| Escondidas
Cuentan que una vez se reunieron en un lugar de la tierra todos los
sentimientos y cualidades de los hombres. Cuando el Aburrimiento había bostezado por
tercera vez, la Locura, como siempre tan ocurrente, les propuso: "Vamos a jugar a las
escondidas?.
La Intriga levantó la ceja, y la Curiosidad, ya sin poder contenerse
contestó: "A las escondidas?" Y como es eso?". "Es un juego
explicó la Locura- yo me tapo la cara y empiezo a contar desde uno hasta un millón
mientras ustedes se esconden, y cuando yo haya terminado de contar, el primero de ustedes
que encuentre ocupará mi lugar para continuar el juego". El Entusiasmo bailó
seguido por la Euforia, la Alegría dio tantos saltos que terminó por convencer a la
Duda, e incluso a la Apatía- a la que nunca le interesaba nada..
Pero no todos quisieron participar. La Verdad prefirió no esconderse.
Para qué?, si al final siempre la descubrían. La Soberbia opinó que era un juego muy
tonto (en el fondo lo que le molestaba era que la idea no había sido de ella) y la
Cobardía prefirió no arriesgarse..."Uno, dos, tres..."- comenzó a contar la
Locura. La primera en esconderse fue la pereza, que como siempre se dejó caer tras la
primera piedra en el camino. La Fe subió al cielo y la Envidia se escondió tras la
sombra del Triunfo, que con su propio esfuerzo había logrado subir a la copa del árbol
más alto.
La Generosidad casi no alcanza a esconderse, cada sitio que hallaba le
parecía maravilloso para alguno de sus amigos. Un lago cristalino? Ideal para la Belleza.
La hendija de un árbol? Perfecto para la Timidez. El vuelo de la mariposa? Lo mejor para
la Voluptuosidad. Una ráfaga de viento? Magnífico para la Libertad. Así terminó por
ocultarse en un rayito de sol. El Egoísmo, en cambio, encontró un lugar muy bueno desde
el principio: ventilado, cómodo...pero sólo para él. La Mentira se escondió en el
fondo de los océanos (mentira, en realidad se escondió tras el arco iris) y la Pasión y
el Deseo en el centro de los volcanes. El Olvido...se me olvidó donde se escondió...pero
eso no es lo importante.
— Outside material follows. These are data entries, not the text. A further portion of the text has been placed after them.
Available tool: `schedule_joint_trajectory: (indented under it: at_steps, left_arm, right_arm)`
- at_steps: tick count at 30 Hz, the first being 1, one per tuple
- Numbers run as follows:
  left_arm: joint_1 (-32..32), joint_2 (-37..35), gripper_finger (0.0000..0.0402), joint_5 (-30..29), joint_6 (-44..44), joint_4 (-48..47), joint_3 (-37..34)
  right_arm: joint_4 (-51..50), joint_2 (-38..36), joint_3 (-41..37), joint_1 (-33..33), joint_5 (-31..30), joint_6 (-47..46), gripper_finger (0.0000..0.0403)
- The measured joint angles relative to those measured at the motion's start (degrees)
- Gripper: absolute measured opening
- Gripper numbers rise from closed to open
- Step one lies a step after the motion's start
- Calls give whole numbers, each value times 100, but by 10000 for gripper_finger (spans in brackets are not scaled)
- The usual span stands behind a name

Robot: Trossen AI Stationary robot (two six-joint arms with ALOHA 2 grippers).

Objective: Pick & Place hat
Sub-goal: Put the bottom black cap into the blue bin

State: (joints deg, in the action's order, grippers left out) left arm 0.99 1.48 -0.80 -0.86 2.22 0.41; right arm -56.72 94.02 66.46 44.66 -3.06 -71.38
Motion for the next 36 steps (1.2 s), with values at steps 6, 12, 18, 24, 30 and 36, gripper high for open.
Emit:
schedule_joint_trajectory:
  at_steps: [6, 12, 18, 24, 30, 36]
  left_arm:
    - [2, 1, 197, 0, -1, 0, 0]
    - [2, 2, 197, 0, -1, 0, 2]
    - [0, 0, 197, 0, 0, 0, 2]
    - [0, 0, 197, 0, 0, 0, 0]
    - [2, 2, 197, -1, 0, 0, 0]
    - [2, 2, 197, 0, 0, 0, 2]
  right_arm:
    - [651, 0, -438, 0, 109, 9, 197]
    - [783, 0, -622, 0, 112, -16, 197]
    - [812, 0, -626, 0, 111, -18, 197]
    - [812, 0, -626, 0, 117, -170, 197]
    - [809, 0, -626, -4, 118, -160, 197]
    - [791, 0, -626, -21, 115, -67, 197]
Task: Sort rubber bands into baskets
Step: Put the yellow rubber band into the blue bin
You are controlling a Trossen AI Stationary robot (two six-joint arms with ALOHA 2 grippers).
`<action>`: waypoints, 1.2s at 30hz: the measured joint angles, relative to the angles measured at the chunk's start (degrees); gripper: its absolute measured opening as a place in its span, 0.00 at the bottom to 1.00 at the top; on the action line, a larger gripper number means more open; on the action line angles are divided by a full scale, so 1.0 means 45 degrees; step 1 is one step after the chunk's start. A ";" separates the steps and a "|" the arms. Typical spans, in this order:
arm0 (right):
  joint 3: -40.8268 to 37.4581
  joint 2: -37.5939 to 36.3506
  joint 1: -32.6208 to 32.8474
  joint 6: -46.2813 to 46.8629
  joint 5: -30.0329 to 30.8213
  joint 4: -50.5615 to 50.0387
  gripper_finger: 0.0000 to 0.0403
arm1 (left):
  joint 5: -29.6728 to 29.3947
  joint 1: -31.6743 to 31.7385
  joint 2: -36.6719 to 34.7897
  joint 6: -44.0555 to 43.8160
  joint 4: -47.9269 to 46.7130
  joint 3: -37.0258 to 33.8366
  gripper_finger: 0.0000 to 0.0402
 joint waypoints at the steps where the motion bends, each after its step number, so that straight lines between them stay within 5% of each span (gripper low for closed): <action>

Cuando la Locura contaba 999.999, el Amor aún no había
encontrado sitio para esconderse, pues todo se encontraba ocupado...hasta que divisó un
rosal y enternecido decidió esconderse entre sus flores. "Un millón", contó
la Locura, y empezó a buscar. La primera en aparecer fue la Pereza, sólo a tres pasos de
la piedra. Después se escuchó a la Fe discutiendo con Dios en el cielo sobre teología y
a la Pasión y al Deseo los sintió vibrar en los volcanes. En un descuido encontró a la
Envidia, y claro, así pudo deducir dónde estaba el Triunfo. Al Egoísmo no tuvo ni que
buscarlo, él solito salió de su escondite, que resultó ser un nido de avispas.
De tanto caminar sintió sed, y al acercarse al lago descubrió a la
Belleza. Y con la Duda resultó más fácil todavía, pues la encontró sentada sobre una
cerca sin decidir de qué lado esconderse.
Así fue encontrando a todos. Al Talento entre la hierba fresca, a la
Angustia en una cueva oscura, a la Mentira detrás del arco iris (mentira, si ella estaba
en el fondo de los océanos) y hasta al Olvido ...que ya se había olvidado que jugaba a
las escondidas.
Solo el Amor no aparecía por ningún lado. La Locura buscó detrás de
cada árbol, bajo cada arroyuelo del planeta, en las cimas de las montañas, y cuando
estaba por darse por vencida, vio las rosas. Con una horquilla empezó a mover las ramas,
cuando de pronto escuchó un grito doloroso. Las espinas habían herido los ojos del Amor.
La Locura no sabía qué hacer para disculparse, lloró, rogó, imploró, pidió perdón y
prometió ser para siempre su lazarillo. Desde entonces, desde que por primera vez se
jugó a las escondidas en la tierra, el Amor es ciego y la Locura siempre lo acompaña.